Iren menyendok cabai dari tempat tumbukan ke piring anyaman yang sudah diberi tatakan daun pisang.
"Taruh dimeja saja, Iren" Sahut Ponda.
Ponda adalah seorang yang mengadopsi Iren, lima hari terakhir saat Iren jatuh dari helikopter, para orang suku berseteru untuk apa Iren akan dilakukan.
Dan ketika Iren terbangun, dirinya sudah berada di sebuah gubuk dengan selimut kulit yang melindungi dirinya, Ponda bilang kalau Iren pingsan selama dua hari berturut-turut.
Iren bersyukur karena dia belum mati dan masih bisa menikmati udara di dunia. Saat pertama kali terbangun, seluruh ibu-ibu suku menunggu Iren diluar gubuknya, heran dan penasaran dengan apa yang dilakukan oleh Iren.

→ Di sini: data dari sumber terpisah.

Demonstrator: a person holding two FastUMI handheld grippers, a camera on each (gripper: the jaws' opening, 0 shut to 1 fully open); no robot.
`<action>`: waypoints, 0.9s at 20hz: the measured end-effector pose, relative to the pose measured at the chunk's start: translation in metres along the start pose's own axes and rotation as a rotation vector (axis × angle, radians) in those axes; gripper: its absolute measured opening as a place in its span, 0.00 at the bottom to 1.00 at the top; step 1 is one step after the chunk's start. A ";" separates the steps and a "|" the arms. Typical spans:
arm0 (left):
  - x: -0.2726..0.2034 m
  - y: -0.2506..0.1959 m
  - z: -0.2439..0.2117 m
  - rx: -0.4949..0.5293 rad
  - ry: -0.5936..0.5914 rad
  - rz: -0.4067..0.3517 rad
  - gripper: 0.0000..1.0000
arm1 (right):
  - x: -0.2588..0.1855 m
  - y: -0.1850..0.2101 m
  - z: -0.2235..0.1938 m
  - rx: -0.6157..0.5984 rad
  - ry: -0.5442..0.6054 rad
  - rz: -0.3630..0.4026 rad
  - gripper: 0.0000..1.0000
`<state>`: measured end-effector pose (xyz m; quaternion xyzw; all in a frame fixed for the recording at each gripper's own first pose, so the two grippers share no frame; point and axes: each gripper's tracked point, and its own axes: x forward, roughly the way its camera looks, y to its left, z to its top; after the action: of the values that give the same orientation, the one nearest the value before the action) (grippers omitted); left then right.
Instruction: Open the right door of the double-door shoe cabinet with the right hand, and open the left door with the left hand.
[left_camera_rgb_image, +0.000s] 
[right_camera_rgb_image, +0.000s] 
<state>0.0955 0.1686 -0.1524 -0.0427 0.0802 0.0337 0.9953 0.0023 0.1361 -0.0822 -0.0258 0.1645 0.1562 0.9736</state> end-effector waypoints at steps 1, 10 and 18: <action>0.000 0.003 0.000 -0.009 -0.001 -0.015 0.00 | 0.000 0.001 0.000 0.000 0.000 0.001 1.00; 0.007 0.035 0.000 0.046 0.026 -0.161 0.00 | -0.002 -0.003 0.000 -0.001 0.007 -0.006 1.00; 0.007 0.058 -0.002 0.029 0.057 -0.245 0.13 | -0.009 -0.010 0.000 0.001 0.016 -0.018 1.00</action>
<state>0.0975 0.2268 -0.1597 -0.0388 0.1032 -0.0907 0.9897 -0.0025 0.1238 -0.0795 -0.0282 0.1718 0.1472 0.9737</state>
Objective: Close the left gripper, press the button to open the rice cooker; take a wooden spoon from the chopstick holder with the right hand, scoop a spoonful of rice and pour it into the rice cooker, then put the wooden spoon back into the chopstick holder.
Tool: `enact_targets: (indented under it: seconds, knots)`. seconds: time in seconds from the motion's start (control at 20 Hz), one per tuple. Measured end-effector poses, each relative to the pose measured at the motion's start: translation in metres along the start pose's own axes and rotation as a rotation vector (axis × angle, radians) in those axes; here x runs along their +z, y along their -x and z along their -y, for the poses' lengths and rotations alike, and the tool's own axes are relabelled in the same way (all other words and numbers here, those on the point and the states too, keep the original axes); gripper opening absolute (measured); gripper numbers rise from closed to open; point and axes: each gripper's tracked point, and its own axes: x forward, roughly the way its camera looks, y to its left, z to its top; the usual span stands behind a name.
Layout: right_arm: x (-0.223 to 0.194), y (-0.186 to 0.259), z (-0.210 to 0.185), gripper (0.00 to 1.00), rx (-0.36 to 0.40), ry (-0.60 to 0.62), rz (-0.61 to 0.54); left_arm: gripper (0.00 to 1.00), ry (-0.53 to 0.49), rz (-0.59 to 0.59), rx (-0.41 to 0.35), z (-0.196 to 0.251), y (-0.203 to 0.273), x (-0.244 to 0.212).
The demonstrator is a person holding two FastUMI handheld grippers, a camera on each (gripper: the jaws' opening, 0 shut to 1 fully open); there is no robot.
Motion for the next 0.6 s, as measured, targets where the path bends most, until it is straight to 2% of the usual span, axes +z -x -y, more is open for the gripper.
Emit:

Ponda menahan pintu gubuk agar tidak terjadi kerusuhan dan tidak ada yang mencelakai Iren. Iren pun bingung kenapa Ponda tidak seperti orang suku yang lainnya. Wanita paruh baya itu malah baik hati dengan Iren.
"Terimakasih Iren, sekarang kamu bisa istirahat dulu hingga kakimu benar-benar sembuh" Lanjut Ponda diangguki dengan Iren.
Iren berjalan keluar dapur, ia melihat Max sudah menunggu dibalik pohon-pohon agar tidak ketahuan oleh ibu-ibu lainnya.
Iren memundurkan dirinya terkejut. "Kamu kenapa?" Ucapnya berbisik.
"Menunggumu" Balas Max tak masuk akal membuat Iren mengerutkan keningnya.
"Menungguku?.. kenapa?" Iren masih berbisik.